November 20, 2021 // National
Teaching media literacy seen as positive, but schools slow to add it
WASHINGTON (CNS) — Media literacy has shown itself to have positive effects. But schools across the United States have been slow to add it to their curriculum.
“How are we as a nation? We’re very poor,” said Helen Lee Bouygues, founder and president of the Reboot Foundation, which stresses media literacy as one needed component to develop critical thinking and “actually systematically teach media literacy in schools.”
Bouygues added, “It’s a real public health crisis, right? We are not helping ourselves or our younger generation to be better consumers of information. That’s the real issue.”
Illinois became the first state to require media literacy education for its high school students — and that was just this past summer.
The law says the educational unit should include the purpose of media messages and how they are made; how media influences behavior and which points of view are included; and the importance of digesting multiple media sources.

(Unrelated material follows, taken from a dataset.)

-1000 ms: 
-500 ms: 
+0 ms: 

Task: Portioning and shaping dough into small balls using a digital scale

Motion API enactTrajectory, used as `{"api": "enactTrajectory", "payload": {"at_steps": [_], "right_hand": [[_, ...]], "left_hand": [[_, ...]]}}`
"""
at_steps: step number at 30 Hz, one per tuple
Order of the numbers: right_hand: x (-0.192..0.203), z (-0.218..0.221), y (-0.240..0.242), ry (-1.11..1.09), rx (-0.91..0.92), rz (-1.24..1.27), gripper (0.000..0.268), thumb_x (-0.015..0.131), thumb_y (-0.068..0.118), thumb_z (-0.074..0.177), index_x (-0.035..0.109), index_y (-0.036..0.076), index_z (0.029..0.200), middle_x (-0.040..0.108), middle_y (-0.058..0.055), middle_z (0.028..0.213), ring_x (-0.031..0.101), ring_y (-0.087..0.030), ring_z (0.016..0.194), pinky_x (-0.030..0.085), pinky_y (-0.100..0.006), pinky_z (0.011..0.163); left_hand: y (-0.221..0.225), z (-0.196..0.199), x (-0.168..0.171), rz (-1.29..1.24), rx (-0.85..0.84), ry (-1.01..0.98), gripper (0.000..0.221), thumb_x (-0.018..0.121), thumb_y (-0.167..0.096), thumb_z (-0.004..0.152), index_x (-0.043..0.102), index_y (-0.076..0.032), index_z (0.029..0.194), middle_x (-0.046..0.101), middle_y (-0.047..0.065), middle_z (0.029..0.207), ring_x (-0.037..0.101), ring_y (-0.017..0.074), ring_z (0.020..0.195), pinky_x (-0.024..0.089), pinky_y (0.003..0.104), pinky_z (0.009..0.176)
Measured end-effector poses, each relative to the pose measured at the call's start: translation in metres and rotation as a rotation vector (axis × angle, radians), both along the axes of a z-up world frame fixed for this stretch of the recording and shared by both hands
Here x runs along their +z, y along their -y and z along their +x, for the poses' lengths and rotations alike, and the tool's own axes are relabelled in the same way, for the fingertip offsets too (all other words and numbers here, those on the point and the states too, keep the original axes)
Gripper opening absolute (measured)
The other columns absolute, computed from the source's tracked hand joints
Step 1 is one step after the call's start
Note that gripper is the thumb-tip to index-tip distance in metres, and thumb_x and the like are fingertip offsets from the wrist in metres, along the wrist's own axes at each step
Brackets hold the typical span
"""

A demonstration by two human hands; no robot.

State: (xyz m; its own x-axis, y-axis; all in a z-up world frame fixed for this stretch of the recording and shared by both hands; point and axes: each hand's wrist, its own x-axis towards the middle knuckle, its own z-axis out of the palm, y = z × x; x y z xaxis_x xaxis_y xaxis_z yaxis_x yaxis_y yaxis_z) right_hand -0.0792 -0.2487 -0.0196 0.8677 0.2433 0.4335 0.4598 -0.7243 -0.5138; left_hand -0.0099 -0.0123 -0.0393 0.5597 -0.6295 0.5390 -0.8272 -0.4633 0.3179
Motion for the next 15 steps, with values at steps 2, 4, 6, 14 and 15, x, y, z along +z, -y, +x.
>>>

The social media giants got raked over the coals in October congressional hearings about their heretofore-unchecked power and the negative effects they have on users, particularly the young, who appear to be more susceptible to unscrupulous messaging, not to mention the impact of trolling by people who have nothing better to do with their life.
Just because young people can navigate their way around social media more easily than their elders doesn’t mean they’re better about detecting inaccuracies and utter nonsense. And this is not a recent phenomenon. A 2017 report from Common Sense Media, released shortly after the 2016 election, reported that 31% of kids who shared a news story online later discovered it was inaccurate.
Nazi propaganda minister Joseph Goebbels once said that a lie, if repeated often enough, becomes accepted as truth. There’s some truth to that; researchers from Vanderbilt University found that kids as young as 5 use repetition as a cue for truth.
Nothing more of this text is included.